**Task description:** When the string "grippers" appears in a line of the records, show the whole line.

:: Material provided

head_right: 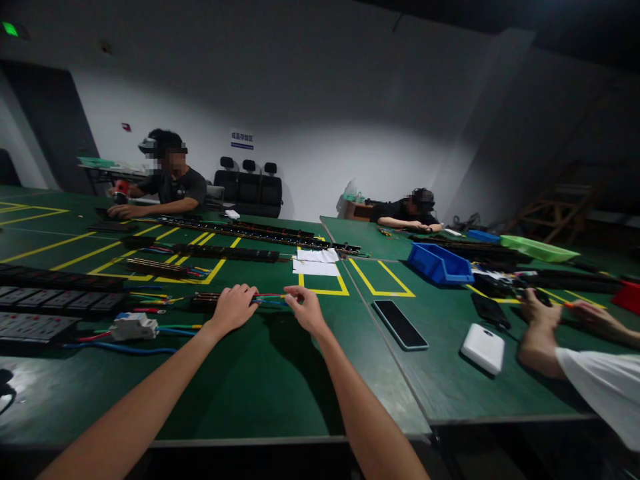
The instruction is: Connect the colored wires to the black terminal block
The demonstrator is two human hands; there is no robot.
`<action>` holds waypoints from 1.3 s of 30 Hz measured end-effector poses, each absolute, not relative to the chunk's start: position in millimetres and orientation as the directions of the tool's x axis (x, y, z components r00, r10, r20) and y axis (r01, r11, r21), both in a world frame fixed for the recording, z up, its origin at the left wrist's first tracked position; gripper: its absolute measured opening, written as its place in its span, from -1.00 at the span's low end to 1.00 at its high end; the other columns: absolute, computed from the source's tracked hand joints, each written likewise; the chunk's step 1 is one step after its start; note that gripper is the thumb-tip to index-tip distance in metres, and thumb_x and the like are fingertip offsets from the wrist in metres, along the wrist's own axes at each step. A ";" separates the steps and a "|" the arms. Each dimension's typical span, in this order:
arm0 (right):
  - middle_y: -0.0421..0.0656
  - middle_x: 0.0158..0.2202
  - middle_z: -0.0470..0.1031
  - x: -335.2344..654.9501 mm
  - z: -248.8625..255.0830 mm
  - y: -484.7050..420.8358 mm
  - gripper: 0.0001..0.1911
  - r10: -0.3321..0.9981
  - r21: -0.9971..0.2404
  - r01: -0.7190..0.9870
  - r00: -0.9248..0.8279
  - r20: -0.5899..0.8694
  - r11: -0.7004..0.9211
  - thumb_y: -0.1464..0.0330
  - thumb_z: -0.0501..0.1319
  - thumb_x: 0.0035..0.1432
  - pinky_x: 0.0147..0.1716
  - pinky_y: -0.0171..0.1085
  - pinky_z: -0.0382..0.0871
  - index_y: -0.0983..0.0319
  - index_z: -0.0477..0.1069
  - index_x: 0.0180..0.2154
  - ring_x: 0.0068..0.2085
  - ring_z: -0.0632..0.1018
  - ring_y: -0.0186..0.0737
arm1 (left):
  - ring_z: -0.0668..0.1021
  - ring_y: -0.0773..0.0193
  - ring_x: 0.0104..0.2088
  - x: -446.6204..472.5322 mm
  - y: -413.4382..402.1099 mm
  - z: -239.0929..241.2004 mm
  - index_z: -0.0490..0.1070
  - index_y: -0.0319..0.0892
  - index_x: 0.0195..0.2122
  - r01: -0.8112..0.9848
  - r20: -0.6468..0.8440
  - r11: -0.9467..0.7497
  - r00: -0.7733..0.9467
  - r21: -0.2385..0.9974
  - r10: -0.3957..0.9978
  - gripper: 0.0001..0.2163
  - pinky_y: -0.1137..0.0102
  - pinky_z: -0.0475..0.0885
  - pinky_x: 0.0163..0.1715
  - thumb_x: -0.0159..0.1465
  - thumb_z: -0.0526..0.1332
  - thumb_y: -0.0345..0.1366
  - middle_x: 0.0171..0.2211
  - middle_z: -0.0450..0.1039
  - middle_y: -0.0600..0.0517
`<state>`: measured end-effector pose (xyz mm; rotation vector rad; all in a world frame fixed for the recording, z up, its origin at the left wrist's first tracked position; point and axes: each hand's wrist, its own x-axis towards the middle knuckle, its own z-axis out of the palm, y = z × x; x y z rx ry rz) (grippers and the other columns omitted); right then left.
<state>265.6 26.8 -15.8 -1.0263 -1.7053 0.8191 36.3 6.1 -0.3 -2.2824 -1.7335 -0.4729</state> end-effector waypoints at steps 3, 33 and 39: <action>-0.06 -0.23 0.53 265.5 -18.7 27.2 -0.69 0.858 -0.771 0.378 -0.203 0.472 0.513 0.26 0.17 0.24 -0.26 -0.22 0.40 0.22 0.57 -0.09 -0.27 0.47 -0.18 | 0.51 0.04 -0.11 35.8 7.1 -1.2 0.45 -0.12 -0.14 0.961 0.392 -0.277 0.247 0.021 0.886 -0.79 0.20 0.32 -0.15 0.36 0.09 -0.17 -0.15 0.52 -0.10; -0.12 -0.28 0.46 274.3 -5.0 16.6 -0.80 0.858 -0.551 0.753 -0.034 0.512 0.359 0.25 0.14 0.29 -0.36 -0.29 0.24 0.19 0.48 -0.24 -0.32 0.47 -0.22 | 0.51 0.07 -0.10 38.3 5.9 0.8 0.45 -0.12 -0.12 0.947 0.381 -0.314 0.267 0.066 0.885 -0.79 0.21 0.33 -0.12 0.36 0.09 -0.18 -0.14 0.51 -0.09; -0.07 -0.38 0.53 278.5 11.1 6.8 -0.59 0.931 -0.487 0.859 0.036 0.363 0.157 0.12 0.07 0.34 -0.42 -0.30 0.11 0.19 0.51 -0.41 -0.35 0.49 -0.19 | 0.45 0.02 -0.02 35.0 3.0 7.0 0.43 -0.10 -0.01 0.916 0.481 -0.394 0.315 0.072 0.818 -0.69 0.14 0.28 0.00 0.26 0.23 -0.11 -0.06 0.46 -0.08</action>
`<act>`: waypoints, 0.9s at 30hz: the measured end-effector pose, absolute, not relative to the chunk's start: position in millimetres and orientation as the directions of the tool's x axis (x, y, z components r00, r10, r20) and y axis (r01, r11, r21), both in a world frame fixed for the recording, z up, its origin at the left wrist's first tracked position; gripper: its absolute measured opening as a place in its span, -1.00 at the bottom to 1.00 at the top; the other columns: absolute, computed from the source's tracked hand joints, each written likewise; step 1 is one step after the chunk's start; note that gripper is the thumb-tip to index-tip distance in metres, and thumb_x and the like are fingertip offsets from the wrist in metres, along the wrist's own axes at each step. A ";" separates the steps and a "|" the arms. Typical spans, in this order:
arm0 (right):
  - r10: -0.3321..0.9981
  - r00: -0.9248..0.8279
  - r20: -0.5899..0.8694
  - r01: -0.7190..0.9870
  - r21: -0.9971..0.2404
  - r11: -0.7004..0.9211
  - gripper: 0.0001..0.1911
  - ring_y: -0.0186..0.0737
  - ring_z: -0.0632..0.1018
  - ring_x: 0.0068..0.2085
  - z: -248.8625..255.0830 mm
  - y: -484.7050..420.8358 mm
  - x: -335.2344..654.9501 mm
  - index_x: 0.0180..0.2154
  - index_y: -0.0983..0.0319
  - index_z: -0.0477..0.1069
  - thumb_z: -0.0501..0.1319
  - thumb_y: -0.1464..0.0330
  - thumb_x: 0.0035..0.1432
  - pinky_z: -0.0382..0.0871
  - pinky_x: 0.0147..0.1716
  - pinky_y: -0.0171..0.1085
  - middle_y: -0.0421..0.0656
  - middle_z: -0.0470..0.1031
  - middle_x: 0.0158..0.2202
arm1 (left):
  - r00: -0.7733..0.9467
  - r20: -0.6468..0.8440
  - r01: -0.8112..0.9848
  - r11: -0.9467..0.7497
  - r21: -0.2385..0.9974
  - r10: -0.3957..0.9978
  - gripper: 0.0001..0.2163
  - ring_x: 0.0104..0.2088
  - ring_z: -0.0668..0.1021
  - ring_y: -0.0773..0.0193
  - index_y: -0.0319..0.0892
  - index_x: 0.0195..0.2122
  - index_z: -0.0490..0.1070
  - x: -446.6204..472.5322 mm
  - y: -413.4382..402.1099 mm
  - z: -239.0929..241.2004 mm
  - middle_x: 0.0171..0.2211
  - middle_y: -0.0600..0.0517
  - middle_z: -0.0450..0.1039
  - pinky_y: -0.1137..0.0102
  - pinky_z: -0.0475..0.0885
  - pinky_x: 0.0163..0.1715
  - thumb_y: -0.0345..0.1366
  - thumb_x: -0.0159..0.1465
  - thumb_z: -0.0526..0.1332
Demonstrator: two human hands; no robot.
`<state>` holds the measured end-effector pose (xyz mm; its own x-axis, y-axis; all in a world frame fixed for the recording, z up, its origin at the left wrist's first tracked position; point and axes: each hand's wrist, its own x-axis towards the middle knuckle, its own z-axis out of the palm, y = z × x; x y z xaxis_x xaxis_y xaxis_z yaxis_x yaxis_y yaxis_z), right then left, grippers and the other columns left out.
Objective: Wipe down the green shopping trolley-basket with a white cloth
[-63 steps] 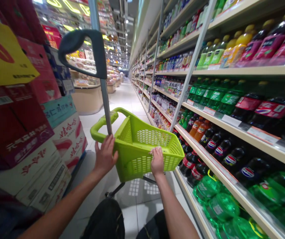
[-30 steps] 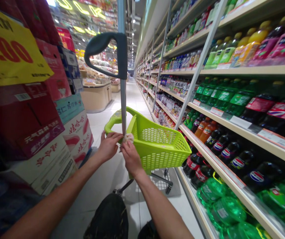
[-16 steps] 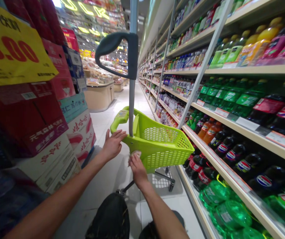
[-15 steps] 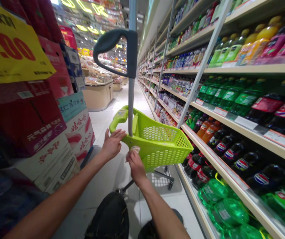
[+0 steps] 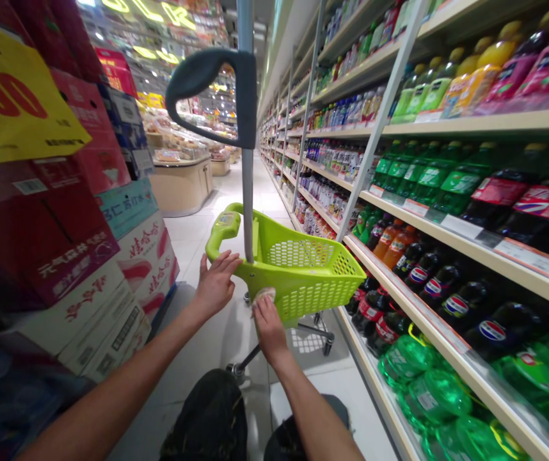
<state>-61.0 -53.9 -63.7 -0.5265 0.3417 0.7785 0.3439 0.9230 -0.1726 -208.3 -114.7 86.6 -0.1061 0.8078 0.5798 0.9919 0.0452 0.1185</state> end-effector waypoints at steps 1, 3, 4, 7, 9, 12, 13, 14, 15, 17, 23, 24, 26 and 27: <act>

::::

**Final answer:**
`<state>`: measured end-effector pose (xyz mm; rotation vector rad; all in a world frame fixed for the recording, z up, its origin at the left wrist's first tracked position; point and axes: each hand's wrist, its own x-axis towards the middle knuckle, its own z-axis out of the palm, y = z × x; x y z rx ry rz) (grippers and the other columns omitted); right then left.
`<state>` holds the measured end-effector pose (xyz mm; its own x-axis, y-axis; all in a world frame fixed for the recording, z up, its origin at the left wrist's first tracked position; point and axes: each hand's wrist, its own x-axis towards the middle knuckle, its own z-axis out of the palm, y = z × x; x y z xaxis_x xaxis_y xaxis_z yaxis_x yaxis_y yaxis_z), right then left, grippers and the other columns left out.

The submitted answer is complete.